During the economic buildup of the early 2000s that lead to our current housing crises Brad Miller stood athwart attempts to reign in the speculation and excesses that had become stables at Fannie and Freddie Mac. In an attempt to stymie the introduction of economic soundness in the Government Sponsored Enterprises (GSEs) Fannie and Freddie Mac, Brad Miller went on record saying:

We have been concerned that the Administration’s legislative proposal regarding the GSEs would weaken affordable housing performance by the GSEs, by emphasizing only safety and soundness. While the GSEs’ affordable housing mission is not in any way incompatible with their safety and soundness, an exclusive focus on safety and soundness is likely to come, in practice, at the expense of affordable housing.
(Copy of complete letter here)
(Giant H/T to RedState)
(emphasis added)



This summer Brad Miller was still pushing loans on the poor.
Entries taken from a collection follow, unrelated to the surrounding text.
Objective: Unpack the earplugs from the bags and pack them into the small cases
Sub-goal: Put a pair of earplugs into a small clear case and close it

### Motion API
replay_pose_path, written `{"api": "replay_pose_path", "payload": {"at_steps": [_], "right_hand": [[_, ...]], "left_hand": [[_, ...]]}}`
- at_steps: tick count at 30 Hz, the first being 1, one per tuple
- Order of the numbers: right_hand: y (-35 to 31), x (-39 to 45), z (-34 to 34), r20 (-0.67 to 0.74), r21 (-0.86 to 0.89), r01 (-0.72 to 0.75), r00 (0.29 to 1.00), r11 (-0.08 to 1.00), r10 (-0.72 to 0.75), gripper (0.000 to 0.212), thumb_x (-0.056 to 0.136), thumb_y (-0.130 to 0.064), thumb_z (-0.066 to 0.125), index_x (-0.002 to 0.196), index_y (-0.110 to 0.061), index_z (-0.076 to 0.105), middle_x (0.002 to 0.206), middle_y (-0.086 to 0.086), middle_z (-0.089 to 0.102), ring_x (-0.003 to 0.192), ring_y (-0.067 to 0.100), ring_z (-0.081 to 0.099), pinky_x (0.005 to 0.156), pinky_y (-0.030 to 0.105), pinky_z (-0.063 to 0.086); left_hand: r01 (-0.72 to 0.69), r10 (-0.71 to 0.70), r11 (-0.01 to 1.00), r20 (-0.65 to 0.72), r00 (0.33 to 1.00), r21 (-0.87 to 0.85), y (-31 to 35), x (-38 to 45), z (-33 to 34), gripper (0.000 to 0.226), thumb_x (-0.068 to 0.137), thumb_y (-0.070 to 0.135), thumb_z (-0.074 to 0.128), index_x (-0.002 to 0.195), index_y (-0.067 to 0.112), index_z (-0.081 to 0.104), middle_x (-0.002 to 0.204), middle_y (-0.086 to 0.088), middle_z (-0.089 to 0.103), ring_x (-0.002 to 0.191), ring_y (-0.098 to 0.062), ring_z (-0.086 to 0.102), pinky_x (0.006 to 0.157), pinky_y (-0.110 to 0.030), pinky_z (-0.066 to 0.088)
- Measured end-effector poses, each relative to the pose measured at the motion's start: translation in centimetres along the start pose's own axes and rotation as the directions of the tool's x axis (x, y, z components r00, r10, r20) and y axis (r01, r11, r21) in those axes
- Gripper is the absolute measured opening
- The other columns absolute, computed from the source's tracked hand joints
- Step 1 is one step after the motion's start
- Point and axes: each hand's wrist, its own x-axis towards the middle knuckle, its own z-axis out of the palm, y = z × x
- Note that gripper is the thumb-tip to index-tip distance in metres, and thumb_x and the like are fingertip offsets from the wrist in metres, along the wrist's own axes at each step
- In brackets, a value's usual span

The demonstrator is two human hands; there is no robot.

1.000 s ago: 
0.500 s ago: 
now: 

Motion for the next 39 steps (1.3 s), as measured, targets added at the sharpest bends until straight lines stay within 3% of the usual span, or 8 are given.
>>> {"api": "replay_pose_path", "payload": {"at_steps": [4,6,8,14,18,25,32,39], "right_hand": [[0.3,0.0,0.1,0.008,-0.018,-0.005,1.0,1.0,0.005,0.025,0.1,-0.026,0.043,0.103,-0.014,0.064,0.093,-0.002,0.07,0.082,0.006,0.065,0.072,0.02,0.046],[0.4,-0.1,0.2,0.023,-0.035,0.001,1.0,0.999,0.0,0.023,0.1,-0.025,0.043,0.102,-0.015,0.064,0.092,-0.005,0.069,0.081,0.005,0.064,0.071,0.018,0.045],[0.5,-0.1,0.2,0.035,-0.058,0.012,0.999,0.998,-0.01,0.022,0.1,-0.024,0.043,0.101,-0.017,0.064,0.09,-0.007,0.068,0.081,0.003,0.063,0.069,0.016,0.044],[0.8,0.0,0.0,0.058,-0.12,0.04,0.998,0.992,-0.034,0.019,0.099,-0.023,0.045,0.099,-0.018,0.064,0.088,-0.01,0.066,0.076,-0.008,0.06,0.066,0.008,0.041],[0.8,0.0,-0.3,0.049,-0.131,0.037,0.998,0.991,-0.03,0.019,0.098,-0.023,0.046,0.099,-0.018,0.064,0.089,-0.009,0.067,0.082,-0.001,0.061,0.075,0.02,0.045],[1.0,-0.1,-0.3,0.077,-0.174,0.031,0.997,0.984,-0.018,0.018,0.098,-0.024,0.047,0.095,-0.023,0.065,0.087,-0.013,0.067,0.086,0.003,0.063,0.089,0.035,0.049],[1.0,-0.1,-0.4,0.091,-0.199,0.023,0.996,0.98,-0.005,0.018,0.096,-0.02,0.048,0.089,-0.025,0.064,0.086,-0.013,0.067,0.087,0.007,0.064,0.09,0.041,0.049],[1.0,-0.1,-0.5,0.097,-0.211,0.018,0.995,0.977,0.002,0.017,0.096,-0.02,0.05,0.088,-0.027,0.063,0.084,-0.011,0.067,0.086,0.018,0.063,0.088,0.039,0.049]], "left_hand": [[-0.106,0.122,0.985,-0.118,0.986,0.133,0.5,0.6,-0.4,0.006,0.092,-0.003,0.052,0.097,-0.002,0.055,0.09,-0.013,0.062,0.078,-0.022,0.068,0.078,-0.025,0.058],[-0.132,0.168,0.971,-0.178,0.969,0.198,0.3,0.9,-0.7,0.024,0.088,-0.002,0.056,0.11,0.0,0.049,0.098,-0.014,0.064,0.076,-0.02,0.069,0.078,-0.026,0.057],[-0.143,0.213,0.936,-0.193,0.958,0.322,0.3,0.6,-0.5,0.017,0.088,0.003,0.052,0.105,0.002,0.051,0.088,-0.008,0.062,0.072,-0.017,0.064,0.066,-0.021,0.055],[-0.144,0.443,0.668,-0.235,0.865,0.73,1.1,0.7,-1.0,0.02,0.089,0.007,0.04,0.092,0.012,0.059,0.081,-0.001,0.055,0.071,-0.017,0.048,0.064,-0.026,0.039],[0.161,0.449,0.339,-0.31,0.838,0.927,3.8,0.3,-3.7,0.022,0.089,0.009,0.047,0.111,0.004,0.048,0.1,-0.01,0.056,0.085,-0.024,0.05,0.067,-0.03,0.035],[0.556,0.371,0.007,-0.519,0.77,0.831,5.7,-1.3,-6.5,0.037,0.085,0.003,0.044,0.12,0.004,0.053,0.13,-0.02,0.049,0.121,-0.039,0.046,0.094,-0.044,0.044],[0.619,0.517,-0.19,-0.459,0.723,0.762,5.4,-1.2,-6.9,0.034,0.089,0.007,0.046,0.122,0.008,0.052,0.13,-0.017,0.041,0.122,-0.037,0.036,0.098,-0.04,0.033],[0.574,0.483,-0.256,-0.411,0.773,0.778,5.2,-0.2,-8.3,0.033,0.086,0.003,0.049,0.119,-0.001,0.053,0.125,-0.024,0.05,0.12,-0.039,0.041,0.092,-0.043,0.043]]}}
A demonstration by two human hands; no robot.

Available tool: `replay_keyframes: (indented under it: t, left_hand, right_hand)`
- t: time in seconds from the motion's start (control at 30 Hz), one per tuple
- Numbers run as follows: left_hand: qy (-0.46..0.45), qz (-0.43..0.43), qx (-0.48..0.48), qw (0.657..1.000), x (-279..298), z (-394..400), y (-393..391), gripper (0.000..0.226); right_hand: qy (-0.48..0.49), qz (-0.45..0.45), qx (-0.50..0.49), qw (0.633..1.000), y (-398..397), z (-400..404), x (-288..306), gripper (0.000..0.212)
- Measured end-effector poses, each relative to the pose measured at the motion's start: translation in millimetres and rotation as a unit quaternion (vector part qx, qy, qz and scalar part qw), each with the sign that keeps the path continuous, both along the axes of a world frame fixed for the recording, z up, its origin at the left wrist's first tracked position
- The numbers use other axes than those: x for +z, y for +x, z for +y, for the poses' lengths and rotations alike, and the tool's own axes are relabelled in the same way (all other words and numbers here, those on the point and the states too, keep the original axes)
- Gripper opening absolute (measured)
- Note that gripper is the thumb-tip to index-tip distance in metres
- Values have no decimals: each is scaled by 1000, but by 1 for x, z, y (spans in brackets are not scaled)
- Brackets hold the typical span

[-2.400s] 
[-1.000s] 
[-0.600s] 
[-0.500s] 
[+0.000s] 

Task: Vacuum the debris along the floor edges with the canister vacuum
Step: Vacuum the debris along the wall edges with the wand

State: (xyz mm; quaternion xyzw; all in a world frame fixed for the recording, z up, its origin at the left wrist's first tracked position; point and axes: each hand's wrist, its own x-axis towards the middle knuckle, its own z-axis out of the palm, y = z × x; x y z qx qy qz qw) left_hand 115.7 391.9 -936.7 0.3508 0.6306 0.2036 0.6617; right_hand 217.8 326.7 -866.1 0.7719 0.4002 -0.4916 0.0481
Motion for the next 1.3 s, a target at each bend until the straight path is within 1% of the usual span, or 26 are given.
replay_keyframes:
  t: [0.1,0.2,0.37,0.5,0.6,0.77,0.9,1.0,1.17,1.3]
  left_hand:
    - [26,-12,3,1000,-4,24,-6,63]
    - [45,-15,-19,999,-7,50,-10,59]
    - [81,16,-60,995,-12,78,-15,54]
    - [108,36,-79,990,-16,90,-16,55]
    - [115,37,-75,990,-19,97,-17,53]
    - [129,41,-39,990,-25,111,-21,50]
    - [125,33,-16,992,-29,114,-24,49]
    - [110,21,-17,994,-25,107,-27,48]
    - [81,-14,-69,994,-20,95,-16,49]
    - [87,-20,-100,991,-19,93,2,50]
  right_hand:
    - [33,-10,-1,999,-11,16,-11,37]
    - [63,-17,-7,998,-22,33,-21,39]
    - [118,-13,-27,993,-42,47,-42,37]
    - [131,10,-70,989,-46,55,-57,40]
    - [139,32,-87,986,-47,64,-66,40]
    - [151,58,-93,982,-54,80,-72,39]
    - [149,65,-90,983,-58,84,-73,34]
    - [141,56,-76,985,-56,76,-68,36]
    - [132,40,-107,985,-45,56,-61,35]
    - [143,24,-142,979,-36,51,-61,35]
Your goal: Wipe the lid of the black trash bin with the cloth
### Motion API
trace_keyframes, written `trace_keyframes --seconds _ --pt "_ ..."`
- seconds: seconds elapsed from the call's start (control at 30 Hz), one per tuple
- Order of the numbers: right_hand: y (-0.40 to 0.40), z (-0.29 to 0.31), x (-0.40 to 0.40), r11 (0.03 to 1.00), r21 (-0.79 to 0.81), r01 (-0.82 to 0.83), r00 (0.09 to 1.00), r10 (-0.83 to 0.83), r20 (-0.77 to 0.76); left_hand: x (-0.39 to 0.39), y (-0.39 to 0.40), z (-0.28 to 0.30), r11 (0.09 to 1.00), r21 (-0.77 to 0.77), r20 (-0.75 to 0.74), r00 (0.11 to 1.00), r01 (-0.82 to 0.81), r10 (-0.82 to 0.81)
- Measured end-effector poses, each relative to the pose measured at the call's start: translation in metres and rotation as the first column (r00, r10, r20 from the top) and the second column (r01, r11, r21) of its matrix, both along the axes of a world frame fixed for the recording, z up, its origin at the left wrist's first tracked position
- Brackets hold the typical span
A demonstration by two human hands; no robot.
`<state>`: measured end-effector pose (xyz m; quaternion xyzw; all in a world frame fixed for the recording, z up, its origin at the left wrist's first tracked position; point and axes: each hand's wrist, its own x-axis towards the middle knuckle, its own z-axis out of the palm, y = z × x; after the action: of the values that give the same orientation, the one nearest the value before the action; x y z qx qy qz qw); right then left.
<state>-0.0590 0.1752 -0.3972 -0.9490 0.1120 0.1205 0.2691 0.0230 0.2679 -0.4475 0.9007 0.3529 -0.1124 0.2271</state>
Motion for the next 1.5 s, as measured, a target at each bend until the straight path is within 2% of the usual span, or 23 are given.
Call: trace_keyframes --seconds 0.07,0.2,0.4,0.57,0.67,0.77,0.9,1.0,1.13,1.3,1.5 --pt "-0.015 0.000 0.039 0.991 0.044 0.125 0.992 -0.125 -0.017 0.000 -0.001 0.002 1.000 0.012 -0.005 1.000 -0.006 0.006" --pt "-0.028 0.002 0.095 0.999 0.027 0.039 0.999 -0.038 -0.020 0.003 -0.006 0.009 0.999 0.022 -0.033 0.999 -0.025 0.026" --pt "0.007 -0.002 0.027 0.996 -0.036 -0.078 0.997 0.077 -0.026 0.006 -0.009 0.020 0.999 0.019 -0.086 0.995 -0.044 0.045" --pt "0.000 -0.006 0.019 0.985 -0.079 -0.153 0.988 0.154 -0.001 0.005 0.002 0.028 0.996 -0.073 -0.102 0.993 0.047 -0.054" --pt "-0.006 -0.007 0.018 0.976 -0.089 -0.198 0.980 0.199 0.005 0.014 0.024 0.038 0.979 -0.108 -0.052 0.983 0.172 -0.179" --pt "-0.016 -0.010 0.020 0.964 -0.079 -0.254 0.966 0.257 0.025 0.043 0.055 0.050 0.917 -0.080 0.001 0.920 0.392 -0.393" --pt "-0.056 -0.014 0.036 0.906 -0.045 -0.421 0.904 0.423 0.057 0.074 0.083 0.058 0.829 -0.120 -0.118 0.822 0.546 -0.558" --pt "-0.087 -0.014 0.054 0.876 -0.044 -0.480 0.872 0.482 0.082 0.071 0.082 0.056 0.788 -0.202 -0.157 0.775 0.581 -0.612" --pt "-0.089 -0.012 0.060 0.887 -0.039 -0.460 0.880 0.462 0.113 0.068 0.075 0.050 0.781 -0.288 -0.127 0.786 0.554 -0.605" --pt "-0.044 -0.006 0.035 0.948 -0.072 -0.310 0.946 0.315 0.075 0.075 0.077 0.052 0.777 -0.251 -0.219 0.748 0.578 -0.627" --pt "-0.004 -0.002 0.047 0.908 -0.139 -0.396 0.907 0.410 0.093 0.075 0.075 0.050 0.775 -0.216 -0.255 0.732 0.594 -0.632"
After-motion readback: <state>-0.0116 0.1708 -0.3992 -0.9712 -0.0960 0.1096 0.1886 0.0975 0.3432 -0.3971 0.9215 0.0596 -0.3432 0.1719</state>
In Zebulon:
Miller said affordable housing is an important goal in troubling times for the industry.
To that end Brad Miller introduced legislation to create more construction in an economy suffering from a glut due to a decade of government induced overbuilding. Miller does not learn from his mistakes.
H.R. 5409, the Residential Construction Lending Act, would create a new residential construction loan guarantee program within the Department of Treasury to provide loans to builders with viable construction projects.And in his bill.

It is outrageous that after the misery created by policies that induced unsound indebtedness among the most vulnerable of Americans, Brad Miller is continues pushing his debt slavery.

The video below lists the sound practices Brad Miller was fighting against.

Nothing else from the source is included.